Worth scheduled the class for the spring of 2014 anticipating “maybe five” students out to satisfy a General Education Requirement. What she got instead were 28 who have eagerly tackled questions ranging from feeding the poor to gluttony to how eating together shapes our morality to animal treatment and the environment.

“It’s been fun to assign old philosophical arguments about morality and such to eating,” Worth said. “Then of course we have all of the ethical considerations that have to do with purchasing power. What do we buy and should we eat animals? Can I eat meat if it’s sustainably raised, if the animal is morally treated, or can I not eat it at all? And how do I come up with my food rules, how do I come up with my own personal food choices?”
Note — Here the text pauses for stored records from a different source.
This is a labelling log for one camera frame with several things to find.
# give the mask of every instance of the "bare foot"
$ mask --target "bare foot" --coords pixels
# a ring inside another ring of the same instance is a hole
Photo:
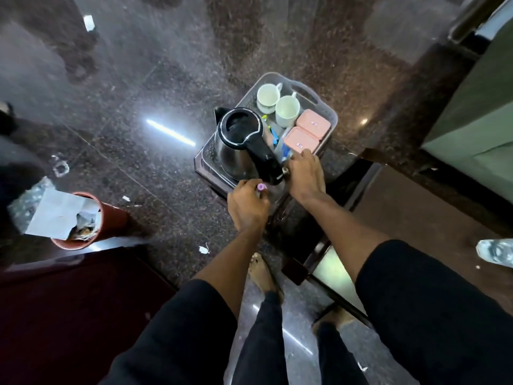
[[[249,278],[266,294],[268,291],[274,291],[279,295],[280,303],[283,303],[283,293],[279,290],[278,285],[274,281],[269,267],[264,261],[264,258],[255,252],[251,257],[248,269]]]
[[[331,310],[312,324],[314,335],[317,335],[317,330],[322,323],[331,323],[339,330],[344,324],[351,323],[355,319],[348,311],[338,305],[332,304],[328,308],[331,308]]]

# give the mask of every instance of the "white mug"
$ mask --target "white mug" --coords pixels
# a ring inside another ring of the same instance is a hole
[[[299,116],[301,105],[296,95],[294,92],[292,96],[283,96],[276,103],[276,122],[282,128],[293,126]]]
[[[274,85],[272,83],[266,83],[260,86],[256,94],[256,105],[260,112],[269,115],[274,112],[276,103],[280,97],[280,91],[282,90],[282,83]]]

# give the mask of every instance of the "hand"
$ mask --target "hand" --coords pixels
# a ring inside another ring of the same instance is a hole
[[[251,227],[265,228],[271,203],[266,190],[260,193],[260,197],[257,195],[257,185],[262,182],[260,179],[242,180],[233,193],[228,193],[228,213],[238,232]]]
[[[318,156],[310,150],[293,155],[289,161],[289,192],[301,205],[319,193],[326,193],[324,173]]]

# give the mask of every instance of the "electric kettle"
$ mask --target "electric kettle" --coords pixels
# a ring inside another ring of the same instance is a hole
[[[283,168],[263,138],[265,125],[248,108],[214,109],[215,151],[223,170],[237,181],[261,178],[277,185]]]

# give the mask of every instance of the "tray handle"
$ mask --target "tray handle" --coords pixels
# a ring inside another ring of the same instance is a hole
[[[315,105],[323,103],[323,101],[317,95],[317,93],[312,88],[306,86],[304,83],[292,81],[291,87],[293,90],[296,90],[301,96],[305,97],[307,100],[311,101]]]

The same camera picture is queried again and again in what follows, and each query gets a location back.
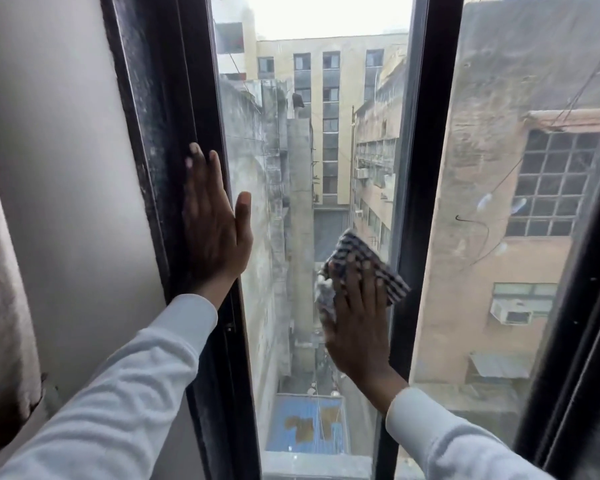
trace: overcast sky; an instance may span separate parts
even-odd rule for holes
[[[407,31],[413,0],[248,0],[265,39]]]

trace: hand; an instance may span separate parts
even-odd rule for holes
[[[336,364],[386,414],[393,398],[407,382],[389,365],[389,332],[386,289],[376,278],[371,263],[362,266],[362,283],[353,255],[347,259],[345,288],[333,267],[329,268],[335,298],[336,320],[323,321],[326,347]]]
[[[251,194],[238,195],[234,214],[224,191],[218,154],[211,151],[207,163],[197,143],[189,149],[182,217],[191,259],[191,291],[219,308],[249,262]]]

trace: white sweatshirt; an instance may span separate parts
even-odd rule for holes
[[[205,298],[174,299],[0,469],[0,480],[148,479],[216,322]],[[428,480],[551,480],[414,388],[393,400],[386,428]]]

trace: person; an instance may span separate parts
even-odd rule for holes
[[[232,212],[216,152],[206,161],[191,145],[186,160],[184,224],[192,284],[156,320],[117,350],[78,392],[0,469],[6,479],[148,479],[184,390],[217,323],[217,309],[251,253],[251,196]],[[429,480],[548,480],[545,472],[483,428],[458,418],[389,365],[386,291],[370,266],[360,279],[348,266],[335,284],[336,320],[325,322],[326,346],[386,417],[389,434]]]

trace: checkered rag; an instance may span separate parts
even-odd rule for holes
[[[384,281],[387,305],[391,306],[392,304],[397,303],[407,296],[408,291],[411,291],[407,286],[407,283],[404,282],[398,273],[389,268],[389,266],[380,259],[380,256],[378,256],[376,252],[371,249],[355,231],[353,231],[353,229],[348,229],[340,236],[335,251],[331,254],[329,259],[325,261],[321,270],[318,272],[318,277],[313,290],[316,305],[318,305],[319,309],[326,311],[330,316],[335,317],[335,310],[333,307],[335,291],[333,290],[333,284],[329,278],[329,263],[334,263],[336,275],[340,278],[344,289],[344,278],[347,268],[347,257],[349,254],[353,254],[356,258],[355,265],[359,271],[358,275],[360,277],[362,263],[364,261],[369,261],[371,263],[376,276],[382,278]]]

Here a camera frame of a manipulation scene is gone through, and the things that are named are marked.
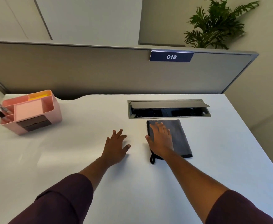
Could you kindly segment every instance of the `navy blue sign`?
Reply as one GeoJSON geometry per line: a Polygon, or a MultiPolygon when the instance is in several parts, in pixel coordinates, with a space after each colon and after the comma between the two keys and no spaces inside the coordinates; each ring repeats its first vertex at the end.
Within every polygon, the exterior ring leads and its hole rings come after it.
{"type": "Polygon", "coordinates": [[[193,52],[151,51],[150,61],[190,62],[193,52]]]}

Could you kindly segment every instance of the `microfiber towel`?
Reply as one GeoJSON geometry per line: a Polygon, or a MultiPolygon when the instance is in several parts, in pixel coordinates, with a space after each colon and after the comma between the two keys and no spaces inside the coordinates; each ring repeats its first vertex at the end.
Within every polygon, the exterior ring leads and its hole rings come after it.
{"type": "MultiPolygon", "coordinates": [[[[154,141],[154,134],[153,134],[153,130],[150,127],[150,124],[155,124],[156,122],[158,123],[163,123],[166,128],[168,128],[171,131],[171,135],[172,135],[172,141],[173,141],[173,145],[174,145],[174,151],[179,154],[180,156],[182,156],[183,158],[190,158],[192,157],[192,152],[191,149],[189,147],[189,144],[187,142],[185,133],[183,131],[182,125],[180,123],[180,120],[176,119],[176,120],[147,120],[147,128],[148,128],[148,135],[151,137],[152,141],[154,141]]],[[[156,154],[154,154],[154,152],[151,150],[151,158],[150,158],[150,162],[152,164],[155,163],[155,159],[163,159],[160,156],[157,156],[156,154]]]]}

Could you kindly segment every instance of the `left hand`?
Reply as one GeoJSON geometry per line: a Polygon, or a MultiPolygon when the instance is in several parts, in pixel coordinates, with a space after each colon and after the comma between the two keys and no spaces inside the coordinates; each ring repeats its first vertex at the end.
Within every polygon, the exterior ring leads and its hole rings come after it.
{"type": "Polygon", "coordinates": [[[113,130],[111,138],[108,137],[106,139],[101,157],[104,158],[109,166],[119,163],[125,157],[130,148],[129,144],[122,148],[123,140],[127,137],[126,135],[121,135],[122,132],[122,129],[117,133],[113,130]]]}

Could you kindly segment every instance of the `cubicle partition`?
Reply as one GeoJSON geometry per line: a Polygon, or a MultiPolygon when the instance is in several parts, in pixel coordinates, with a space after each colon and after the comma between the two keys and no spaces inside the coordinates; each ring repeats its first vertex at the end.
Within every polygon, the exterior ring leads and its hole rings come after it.
{"type": "Polygon", "coordinates": [[[221,94],[255,52],[180,47],[102,47],[0,42],[0,90],[87,94],[221,94]],[[150,61],[151,50],[188,52],[190,62],[150,61]]]}

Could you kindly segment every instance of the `hand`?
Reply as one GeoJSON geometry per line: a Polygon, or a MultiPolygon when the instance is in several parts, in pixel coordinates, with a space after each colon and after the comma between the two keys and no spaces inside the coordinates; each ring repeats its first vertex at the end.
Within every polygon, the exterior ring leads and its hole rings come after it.
{"type": "Polygon", "coordinates": [[[106,139],[101,157],[104,158],[109,166],[119,163],[130,148],[130,145],[126,145],[122,148],[123,140],[127,137],[126,135],[121,135],[122,132],[122,129],[117,133],[113,130],[111,138],[108,137],[106,139]]]}
{"type": "Polygon", "coordinates": [[[150,136],[146,135],[147,142],[150,149],[161,158],[164,158],[168,152],[174,150],[172,135],[170,130],[168,130],[163,123],[155,123],[156,125],[150,124],[153,130],[154,142],[150,136]]]}
Jenny Steel, a sophomore from Jacksonville, Fla., had considered some of these issues before taking the class. Her mother already fed her family minimally processed food, and her younger sister is a vegetarian. But she realized quickly that even the shape and height of a table, which is different in different cultures, has significance.

“We’ve been talking a lot about the central nervous system and how it’s actual pain for the animals (to be slaughtered),” she said. “It’s been making me question eating meat or being more detailed on where I get meat and how it’s done. It’s been a real eye-opener, for sure.”

Almost as much of an eye-opener as a duck egg that has been fermenting underground for several months, a Chinese delicacy, or beef tongue. Students prepare meals in relation to the subject matter of the week, and culturally forbidden foods are also a frequently visited topic.

Worth says the lab portion is what makes the class really unique, and without Aramark—Furman’s food-service provider—agreeing to supply food, two chefs (Chef Adam and Chef Ralph), and space at the Younts Center it wouldn’t have been possible. The lab also opens students’ eyes to where their food comes from.

They haven’t always liked the view.

“I haven’t really changed my diet from taking this class, but I think it’s made me more angry at some people than not. McDonald’s and stuff—they’re not transparent. It’s just mass-farmed and mass-produced,” Yoder said.

It’s no accident that her students are mostly unaware of the origin of their food. “We don’t know where our food comes from, and for the most part we don’t care. And that’s hidden carefully (by corporations),” Worth says.

Steel hasn’t changed her eating habits, “at least not yet,” but she has started questioning many things she previously didn’t—in no small part because of conversations with her classmates.

“We have a vegan in our class, but it’s no shouting, no throwing it upon anyone else. It’s all civil discourse,” she said. “It’s been cool.”

Worth has also been asking herself questions.

“I had been a vegetarian for 15–20 years . . . But it really seems like a kind of arbitrary choice, because you can eat vegetarian and get really low-quality stuff from mass conglomerate corporations that treat their employees really badly or it all comes from China,” she said. “What’s super cool is what an awesome time in these kids’ lives to think seriously about food as they are really about to become consumers. They are not really spending money significantly yet themselves, but these are lifetime choices.”